Cherry and Almond Teff Cupcake Muffins
About this recipe:
These nutty, fruity, moist and delicious cupcake muffins are made with Teff Flour and are also great if you are trying to avoid gluten.
Equipment:
12-hole cake or muffin tray, cupcake cases, kitchen blender and mixing bowl
Ingredients:
75g glace cherries
100g Doves Farm Organic Teff Flour
3 tsp Doves Farm Baking Powder
100g caster sugar
50g ground almonds
1 egg
50ml oil
4 tbsp water
1 tbsp flaked almonds
Method:
190°C, Fan170°C, 375°F, Gas 5
- Pre-heat the oven.
- Quarter, wash and dry the cherries.
- Stand 6 cupcake cases in the holes of a muffin or tart tray.
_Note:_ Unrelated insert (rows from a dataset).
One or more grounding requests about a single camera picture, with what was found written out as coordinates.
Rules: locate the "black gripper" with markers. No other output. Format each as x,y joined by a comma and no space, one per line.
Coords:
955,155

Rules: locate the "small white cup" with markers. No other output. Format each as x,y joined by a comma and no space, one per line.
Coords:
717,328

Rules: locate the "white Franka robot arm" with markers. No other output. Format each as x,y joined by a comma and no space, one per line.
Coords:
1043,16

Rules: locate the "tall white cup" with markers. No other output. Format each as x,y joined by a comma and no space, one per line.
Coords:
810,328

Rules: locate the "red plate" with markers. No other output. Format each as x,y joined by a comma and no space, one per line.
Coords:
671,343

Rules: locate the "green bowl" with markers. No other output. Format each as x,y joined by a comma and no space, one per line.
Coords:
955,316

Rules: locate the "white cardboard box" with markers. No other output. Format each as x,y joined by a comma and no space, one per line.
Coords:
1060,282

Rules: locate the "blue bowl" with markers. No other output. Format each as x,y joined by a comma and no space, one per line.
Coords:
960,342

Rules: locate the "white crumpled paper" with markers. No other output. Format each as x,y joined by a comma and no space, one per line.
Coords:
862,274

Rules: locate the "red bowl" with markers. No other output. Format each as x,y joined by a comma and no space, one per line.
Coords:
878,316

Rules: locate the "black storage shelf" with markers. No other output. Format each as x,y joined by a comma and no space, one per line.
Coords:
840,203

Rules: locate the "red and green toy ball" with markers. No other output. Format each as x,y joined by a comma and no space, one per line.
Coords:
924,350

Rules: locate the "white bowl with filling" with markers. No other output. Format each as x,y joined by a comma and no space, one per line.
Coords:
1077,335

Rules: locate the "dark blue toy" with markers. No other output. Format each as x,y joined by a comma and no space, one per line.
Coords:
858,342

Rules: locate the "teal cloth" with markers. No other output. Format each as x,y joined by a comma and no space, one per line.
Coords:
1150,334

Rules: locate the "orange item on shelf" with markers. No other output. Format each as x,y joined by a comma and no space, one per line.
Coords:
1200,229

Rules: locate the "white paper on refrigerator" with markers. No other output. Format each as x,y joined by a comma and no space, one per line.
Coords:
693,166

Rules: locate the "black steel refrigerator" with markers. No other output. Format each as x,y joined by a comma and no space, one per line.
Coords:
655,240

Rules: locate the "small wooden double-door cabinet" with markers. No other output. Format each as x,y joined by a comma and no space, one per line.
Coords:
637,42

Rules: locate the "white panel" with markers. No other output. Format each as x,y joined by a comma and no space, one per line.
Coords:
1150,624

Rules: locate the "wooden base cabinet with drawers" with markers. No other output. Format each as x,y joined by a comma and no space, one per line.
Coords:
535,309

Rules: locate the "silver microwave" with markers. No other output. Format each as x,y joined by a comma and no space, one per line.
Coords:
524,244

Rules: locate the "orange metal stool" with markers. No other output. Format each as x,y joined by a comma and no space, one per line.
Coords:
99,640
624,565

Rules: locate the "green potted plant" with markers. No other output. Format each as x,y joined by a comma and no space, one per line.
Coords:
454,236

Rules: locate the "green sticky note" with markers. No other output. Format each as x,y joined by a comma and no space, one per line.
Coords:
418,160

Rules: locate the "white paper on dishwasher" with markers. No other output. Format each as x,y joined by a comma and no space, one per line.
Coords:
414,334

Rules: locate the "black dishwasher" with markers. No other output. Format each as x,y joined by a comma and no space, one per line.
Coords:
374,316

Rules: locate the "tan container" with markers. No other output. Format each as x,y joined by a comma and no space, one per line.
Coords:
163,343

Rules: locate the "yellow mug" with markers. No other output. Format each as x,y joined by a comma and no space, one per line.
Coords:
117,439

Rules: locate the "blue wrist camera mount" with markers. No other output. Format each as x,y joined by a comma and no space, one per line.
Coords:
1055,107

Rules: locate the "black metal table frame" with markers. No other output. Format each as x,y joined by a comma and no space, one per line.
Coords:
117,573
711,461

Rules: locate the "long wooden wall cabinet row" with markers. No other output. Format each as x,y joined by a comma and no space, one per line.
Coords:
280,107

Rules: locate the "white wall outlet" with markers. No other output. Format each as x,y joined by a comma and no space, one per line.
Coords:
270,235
- Measure the flour and baking powder into a bowl and stir to combine.
- Add the sugar and ground almonds and stir again.
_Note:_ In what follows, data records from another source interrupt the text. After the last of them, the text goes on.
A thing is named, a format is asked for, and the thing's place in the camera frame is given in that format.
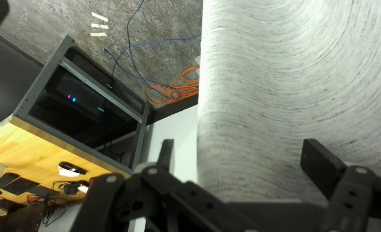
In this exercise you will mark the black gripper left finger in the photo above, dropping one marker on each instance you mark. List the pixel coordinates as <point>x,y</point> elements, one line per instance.
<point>113,201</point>

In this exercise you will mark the white textured fabric curtain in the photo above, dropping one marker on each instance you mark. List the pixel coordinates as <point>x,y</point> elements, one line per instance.
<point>294,85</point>

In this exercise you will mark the white floor tape strip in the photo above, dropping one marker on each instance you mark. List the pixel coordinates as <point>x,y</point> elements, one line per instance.
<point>98,34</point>
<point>99,17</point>
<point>99,26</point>

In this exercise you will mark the black electronic control box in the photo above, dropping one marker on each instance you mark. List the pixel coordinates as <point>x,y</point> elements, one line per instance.
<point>85,97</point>

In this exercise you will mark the flat black desk device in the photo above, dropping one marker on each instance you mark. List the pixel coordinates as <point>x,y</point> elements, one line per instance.
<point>21,184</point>

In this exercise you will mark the grey metal equipment rack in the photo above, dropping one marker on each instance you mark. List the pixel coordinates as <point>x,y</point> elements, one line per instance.
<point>44,81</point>

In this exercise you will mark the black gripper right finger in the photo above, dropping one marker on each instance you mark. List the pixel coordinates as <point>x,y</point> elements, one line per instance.
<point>349,193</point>

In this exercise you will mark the small black desk gadget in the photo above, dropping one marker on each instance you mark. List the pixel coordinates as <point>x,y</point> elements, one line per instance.
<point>72,168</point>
- Break the egg into the bowl of a kitchen blender, add the oil and water and pulse until smooth.
- Sieve flour blend into the bowl of a kitchen blend and pulse until smooth.
- Stir in the cherries.
- Divide mixture between the prepared muffin cases.
- Scatter a few flaked almonds on the top of each cupcake muffin.
- Bake for 20 -25 minutes.
The flour was delivered and we made these on the same day. They kept well and moist in an airtight container. They're very moreish and were gone in a couple of days.